* **EXERCISE GOAL**:
Pull each line holding "absolute" out of the entries below.

BEGIN

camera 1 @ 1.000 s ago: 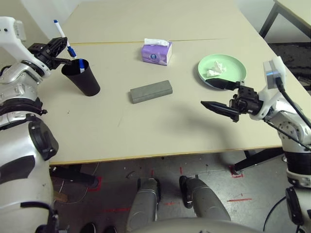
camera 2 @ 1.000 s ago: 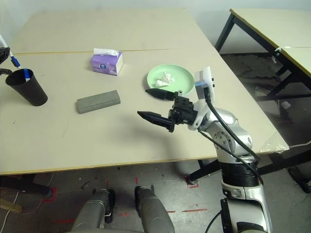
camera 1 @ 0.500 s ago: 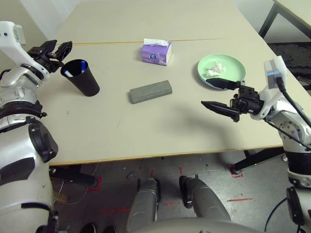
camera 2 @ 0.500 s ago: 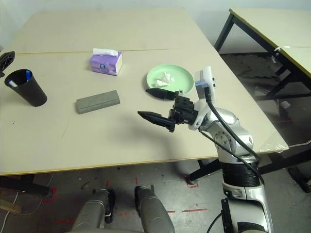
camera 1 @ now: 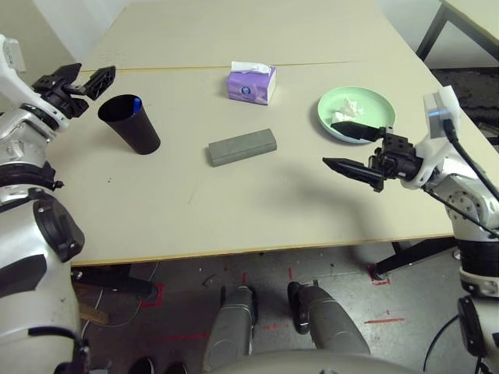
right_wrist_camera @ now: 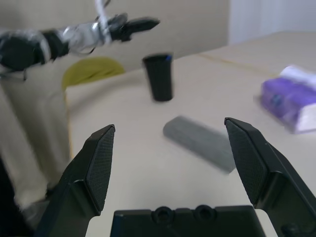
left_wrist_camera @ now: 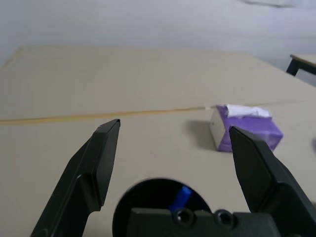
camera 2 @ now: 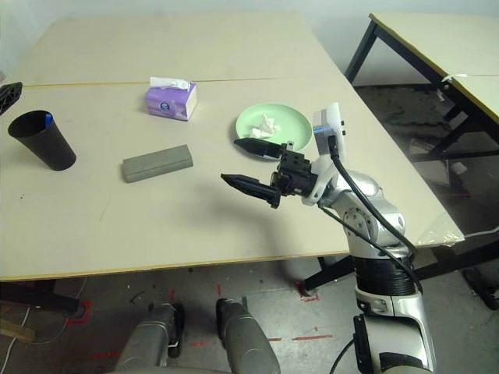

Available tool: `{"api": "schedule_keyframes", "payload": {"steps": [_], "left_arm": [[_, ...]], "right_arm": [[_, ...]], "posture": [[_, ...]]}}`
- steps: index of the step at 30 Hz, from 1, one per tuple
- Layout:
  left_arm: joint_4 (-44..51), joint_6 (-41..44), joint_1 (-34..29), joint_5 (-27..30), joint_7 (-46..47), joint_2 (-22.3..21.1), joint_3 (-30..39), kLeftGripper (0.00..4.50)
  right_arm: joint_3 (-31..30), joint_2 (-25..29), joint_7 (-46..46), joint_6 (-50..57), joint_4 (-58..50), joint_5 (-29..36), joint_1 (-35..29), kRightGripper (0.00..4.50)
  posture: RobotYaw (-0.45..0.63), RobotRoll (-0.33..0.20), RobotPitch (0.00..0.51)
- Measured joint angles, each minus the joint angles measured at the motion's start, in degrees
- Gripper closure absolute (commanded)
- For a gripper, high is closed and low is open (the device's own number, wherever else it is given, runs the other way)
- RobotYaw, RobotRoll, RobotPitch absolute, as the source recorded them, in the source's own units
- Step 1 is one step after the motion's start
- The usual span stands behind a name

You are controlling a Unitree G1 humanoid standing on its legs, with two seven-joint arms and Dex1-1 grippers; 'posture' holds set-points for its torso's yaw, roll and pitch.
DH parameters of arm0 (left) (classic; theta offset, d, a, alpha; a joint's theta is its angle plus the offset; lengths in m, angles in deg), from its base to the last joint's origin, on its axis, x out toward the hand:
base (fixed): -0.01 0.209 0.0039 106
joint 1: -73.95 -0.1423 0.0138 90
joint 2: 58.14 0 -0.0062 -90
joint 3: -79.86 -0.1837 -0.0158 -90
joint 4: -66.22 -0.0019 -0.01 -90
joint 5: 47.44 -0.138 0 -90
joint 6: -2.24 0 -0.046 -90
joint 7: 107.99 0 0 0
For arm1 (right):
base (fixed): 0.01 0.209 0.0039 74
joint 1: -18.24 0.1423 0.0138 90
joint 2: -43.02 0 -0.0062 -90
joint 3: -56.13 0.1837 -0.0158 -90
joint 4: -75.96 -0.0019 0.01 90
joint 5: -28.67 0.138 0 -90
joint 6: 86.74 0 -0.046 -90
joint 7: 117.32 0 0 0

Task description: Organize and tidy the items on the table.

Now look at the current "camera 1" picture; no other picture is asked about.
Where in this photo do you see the grey robot left leg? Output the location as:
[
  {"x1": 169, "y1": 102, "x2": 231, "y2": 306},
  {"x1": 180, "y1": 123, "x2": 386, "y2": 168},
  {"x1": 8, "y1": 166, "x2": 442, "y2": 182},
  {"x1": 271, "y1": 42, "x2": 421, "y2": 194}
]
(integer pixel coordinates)
[{"x1": 202, "y1": 284, "x2": 260, "y2": 369}]

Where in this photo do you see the grey robot right leg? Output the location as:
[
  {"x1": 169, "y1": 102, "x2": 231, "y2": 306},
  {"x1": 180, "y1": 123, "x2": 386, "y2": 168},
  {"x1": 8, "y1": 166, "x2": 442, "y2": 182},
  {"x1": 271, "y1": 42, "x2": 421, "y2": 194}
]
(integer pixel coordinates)
[{"x1": 287, "y1": 280, "x2": 372, "y2": 355}]

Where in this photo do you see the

END

* **FINAL ANSWER**:
- Gripper closure absolute (commanded)
- RobotYaw, RobotRoll, RobotPitch absolute, as the source recorded them, in the source's own units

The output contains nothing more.